Huh. An or-pattern which doesn't bind any variables can't expand to a different right-hand side based on which case matched, so those could be allowed in backends without introducing overlap or worrying about match order. Maybe that's a useful next step after mid-end usage.

jameysharp commented 1 year ago

Implementing or-patterns in ISLE is turning out to be surprisingly complicated but I've figured out some things.

There's no need to explicitly limit where or-patterns may be used (e.g. only in multi-constructors). Instead let's implement them as syntactic sugar for writing out a set of rules which all have the same priority. Later maybe we'll figure out a priority scheme, and until then, if you use them to write a pair of rules which overlap and aren't in a multi-constructor, your pattern will be rejected by the overlap checker. Similarly, the (fits_int_32 (ty_float _)) case will be rejected since the equivalent Cartesian product of rules would be rejected.

Where should this syntactic sugar be expanded?

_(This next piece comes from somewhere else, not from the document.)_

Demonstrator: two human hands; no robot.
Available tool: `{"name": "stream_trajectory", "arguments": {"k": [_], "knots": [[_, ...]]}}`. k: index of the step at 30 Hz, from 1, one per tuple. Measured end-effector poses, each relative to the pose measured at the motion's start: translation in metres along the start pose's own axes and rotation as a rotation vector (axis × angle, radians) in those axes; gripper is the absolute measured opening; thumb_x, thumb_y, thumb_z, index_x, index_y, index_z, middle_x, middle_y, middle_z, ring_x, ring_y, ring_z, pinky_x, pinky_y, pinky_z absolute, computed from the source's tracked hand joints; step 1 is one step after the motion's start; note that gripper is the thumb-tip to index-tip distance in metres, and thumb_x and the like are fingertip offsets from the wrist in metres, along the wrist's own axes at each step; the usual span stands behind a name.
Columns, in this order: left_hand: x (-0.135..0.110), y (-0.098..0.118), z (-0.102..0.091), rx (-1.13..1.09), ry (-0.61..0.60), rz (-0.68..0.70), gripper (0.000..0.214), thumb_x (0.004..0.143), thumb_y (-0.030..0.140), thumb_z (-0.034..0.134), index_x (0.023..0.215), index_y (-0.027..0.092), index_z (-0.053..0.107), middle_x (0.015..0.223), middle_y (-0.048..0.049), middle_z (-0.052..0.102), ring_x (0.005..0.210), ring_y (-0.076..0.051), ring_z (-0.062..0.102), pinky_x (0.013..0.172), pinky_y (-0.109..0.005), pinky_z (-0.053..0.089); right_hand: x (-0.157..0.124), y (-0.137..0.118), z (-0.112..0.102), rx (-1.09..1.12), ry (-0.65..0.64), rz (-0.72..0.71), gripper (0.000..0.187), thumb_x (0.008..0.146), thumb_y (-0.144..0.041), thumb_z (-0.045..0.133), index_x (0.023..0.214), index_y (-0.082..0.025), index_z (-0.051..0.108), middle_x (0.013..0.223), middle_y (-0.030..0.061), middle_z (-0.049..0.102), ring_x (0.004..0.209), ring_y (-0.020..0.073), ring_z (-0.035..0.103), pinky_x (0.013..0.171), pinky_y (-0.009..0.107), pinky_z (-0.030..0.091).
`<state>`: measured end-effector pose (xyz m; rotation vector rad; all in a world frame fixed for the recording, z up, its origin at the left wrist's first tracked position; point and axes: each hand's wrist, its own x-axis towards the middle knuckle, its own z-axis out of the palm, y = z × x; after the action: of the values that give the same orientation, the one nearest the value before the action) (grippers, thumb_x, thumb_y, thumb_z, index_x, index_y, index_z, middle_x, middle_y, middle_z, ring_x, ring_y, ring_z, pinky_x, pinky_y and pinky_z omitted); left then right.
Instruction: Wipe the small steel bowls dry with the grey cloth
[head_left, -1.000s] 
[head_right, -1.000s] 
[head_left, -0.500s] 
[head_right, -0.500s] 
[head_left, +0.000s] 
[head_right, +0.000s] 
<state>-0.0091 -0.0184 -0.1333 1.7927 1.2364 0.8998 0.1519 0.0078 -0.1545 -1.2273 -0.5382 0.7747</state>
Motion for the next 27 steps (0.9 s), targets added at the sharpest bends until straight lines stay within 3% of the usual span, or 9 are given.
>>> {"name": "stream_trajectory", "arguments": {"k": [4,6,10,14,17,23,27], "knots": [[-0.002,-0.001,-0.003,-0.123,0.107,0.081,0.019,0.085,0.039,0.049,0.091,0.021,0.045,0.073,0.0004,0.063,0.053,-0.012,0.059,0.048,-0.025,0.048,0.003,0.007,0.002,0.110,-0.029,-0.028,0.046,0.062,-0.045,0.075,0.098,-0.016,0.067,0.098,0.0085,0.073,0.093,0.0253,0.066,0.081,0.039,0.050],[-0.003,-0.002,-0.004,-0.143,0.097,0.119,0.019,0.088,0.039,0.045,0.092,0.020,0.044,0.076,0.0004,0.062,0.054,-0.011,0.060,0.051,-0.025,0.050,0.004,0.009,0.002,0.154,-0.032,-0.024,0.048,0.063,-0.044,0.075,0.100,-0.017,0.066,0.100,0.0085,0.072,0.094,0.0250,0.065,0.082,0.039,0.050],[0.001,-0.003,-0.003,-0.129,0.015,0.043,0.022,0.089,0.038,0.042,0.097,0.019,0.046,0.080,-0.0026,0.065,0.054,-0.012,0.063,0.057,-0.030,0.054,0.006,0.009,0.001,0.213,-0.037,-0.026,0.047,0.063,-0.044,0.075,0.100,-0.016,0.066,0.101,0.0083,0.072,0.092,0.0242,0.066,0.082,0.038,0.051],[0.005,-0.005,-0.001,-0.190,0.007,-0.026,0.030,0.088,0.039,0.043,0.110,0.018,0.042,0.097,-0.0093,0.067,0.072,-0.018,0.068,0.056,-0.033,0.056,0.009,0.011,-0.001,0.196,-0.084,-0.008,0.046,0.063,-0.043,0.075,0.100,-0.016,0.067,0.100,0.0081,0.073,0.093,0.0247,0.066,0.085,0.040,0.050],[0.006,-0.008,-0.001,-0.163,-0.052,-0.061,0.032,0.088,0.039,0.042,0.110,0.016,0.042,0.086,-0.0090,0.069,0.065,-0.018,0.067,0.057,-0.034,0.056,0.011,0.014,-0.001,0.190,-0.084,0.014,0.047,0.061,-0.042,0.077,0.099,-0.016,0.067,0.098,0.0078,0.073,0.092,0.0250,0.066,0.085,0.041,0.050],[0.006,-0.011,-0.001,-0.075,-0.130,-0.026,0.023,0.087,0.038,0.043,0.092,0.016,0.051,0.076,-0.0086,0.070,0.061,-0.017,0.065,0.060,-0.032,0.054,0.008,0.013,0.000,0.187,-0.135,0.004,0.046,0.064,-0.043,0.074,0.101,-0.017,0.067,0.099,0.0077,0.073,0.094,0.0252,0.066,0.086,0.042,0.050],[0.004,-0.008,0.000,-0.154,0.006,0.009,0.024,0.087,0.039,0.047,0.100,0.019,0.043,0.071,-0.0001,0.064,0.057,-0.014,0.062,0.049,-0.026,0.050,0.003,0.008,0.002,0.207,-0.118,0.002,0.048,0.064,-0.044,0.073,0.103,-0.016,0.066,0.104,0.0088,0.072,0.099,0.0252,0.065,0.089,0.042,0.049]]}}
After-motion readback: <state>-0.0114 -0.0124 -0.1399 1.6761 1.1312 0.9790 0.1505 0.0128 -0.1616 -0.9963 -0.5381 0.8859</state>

So my current plan is to expand this syntax in the Pattern::visit method in sema, which is used during construction of the trie_again representation. The only way I can see to do that is to CPS-transform that method. In particular, the map of variable bindings may be different in each expansion, and the expressions and patterns from if-lets and the right-hand side need to be interpreted with every distinct map of variable bindings.

fitzgen commented 1 year ago

Why don’t you like the explicit pass? That seems more reasonable than CPS converting parts of the compiler to me.

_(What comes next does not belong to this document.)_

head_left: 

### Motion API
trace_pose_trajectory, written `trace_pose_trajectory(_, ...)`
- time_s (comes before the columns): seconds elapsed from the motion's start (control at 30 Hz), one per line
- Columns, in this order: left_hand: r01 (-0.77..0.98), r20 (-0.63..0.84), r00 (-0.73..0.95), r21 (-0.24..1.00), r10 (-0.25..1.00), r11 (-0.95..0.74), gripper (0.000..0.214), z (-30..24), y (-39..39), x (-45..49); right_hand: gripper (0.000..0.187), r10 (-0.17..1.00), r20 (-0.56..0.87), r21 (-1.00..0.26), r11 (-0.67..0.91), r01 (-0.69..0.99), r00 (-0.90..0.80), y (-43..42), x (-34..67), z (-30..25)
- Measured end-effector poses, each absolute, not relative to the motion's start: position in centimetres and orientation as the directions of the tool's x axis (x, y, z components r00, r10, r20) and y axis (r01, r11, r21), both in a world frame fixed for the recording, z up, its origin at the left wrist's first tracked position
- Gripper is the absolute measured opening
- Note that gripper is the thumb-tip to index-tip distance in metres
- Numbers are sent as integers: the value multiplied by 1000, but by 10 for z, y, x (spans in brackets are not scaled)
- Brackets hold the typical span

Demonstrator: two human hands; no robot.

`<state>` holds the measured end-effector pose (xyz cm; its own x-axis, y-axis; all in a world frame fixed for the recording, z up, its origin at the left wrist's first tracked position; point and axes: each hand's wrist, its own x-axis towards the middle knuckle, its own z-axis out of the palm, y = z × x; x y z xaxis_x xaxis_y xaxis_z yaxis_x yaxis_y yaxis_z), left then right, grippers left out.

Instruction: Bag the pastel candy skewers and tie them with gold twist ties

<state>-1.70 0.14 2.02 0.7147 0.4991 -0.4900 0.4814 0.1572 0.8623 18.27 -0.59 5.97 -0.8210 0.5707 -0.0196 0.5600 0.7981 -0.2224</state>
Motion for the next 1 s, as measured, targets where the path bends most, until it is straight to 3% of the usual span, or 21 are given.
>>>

jameysharp commented 1 year ago

That is a fair question!

The plain answer is I just don't like walking the pattern and building an exponential number of clones of the pattern tree while searching for the or-pattern nodes in it. It makes me feel gross.

A somewhat more defensible answer is I can avoid duplicating a bunch of the work to build these rules if I do the expansion during the traversal that builds the trie_again representation. With a separate earlier pass, I have to lean harder on the hash-cons map to deduplicate binding sites that are common across sub-rules. Since build.rs is compiled in debug mode, that could potentially have a significant impact.

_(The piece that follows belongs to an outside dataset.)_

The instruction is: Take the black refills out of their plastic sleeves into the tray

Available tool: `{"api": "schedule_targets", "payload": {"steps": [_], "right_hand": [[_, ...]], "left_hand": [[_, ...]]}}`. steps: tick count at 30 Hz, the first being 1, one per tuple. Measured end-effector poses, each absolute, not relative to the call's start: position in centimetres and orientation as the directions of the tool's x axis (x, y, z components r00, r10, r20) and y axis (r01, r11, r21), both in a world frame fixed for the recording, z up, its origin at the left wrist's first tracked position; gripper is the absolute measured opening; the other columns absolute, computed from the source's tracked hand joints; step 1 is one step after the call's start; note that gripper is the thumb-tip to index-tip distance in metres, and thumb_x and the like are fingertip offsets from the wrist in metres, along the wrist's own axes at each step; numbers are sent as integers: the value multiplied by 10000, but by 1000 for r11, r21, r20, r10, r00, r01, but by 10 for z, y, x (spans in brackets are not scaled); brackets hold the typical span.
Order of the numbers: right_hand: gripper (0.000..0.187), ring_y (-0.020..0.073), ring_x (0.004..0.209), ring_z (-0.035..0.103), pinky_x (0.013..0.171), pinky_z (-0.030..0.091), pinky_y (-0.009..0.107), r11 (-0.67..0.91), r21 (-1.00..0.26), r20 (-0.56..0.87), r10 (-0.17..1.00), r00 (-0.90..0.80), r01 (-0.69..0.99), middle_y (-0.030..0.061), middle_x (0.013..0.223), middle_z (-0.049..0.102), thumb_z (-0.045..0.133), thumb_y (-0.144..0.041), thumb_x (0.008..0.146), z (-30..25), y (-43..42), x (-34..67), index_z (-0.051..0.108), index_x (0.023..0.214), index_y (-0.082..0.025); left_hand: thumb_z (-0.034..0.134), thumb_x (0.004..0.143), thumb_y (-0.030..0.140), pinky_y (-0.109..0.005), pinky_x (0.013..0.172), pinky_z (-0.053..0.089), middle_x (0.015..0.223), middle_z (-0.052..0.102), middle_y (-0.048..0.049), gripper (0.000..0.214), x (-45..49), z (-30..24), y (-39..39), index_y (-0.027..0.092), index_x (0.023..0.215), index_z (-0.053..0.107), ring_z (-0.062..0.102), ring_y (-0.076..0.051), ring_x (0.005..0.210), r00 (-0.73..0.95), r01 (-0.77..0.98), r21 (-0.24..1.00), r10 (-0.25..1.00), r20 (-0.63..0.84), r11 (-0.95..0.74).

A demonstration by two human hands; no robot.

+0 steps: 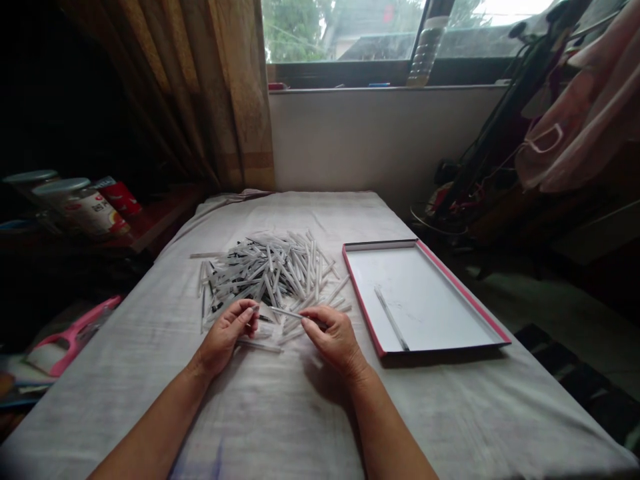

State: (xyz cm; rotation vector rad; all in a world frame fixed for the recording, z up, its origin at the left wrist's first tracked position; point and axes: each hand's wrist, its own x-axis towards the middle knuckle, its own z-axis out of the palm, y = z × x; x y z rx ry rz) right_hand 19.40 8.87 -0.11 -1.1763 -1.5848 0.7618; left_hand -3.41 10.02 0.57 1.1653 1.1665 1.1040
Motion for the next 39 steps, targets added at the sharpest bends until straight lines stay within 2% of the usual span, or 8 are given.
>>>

It's also worth noting that I don't think the CPS-conversion I need is a big deal. It just affects one function, which recursively walks a pattern and calls caller-provided visitor methods, so it's only a few short match arms.

That said, continuation-passing style is kind of a big hammer to pull out in Rust, so I understand your concern!

fitzgen commented 1 year ago

Ah yeah if it is just one function, that isn't a big deal.

scottmcm commented 3 months ago

Hmm, would the (or …) approach also let us handle equivalent icmps?

Like instead of

(rule (ult ty x y) (icmp ty (IntCC.UnsignedLessThan) x y))

would we be able to have this?

(rule (ult ty x y) (or
    (icmp ty (IntCC.UnsignedLessThan) x y)
    (icmp ty (IntCC.UnsignedGreaterThan) y x)
))
jameysharp commented 3 months ago

Your example places the (or …) on the right-hand side of a rule, which wouldn't work, but I think what you meant was this extractor from prelude.isle instead:

(extractor (ult ty x y) (icmp ty (IntCC.UnsignedLessThan) x y))

And yes, I would expect the equivalent extractor pattern to work:

(extractor (ult ty x y) (or
    (icmp ty (IntCC.UnsignedLessThan) x y)
    (icmp ty (IntCC.UnsignedGreaterThan) y x)
)

Which would sure be handy, right?

scottmcm commented 3 months ago

Oops, you're right, I definitely meant the extractor.

And yes, that sounds extremely handy!

For example, right now all the spaceship optimizations look for (a > b) - (a < b), and improving the lt/gt extractors like that would make them immediately start working for things like (b < a) - (a < b) too.

So or-patterns sounds great, as it would help for more than just commutative scenarios.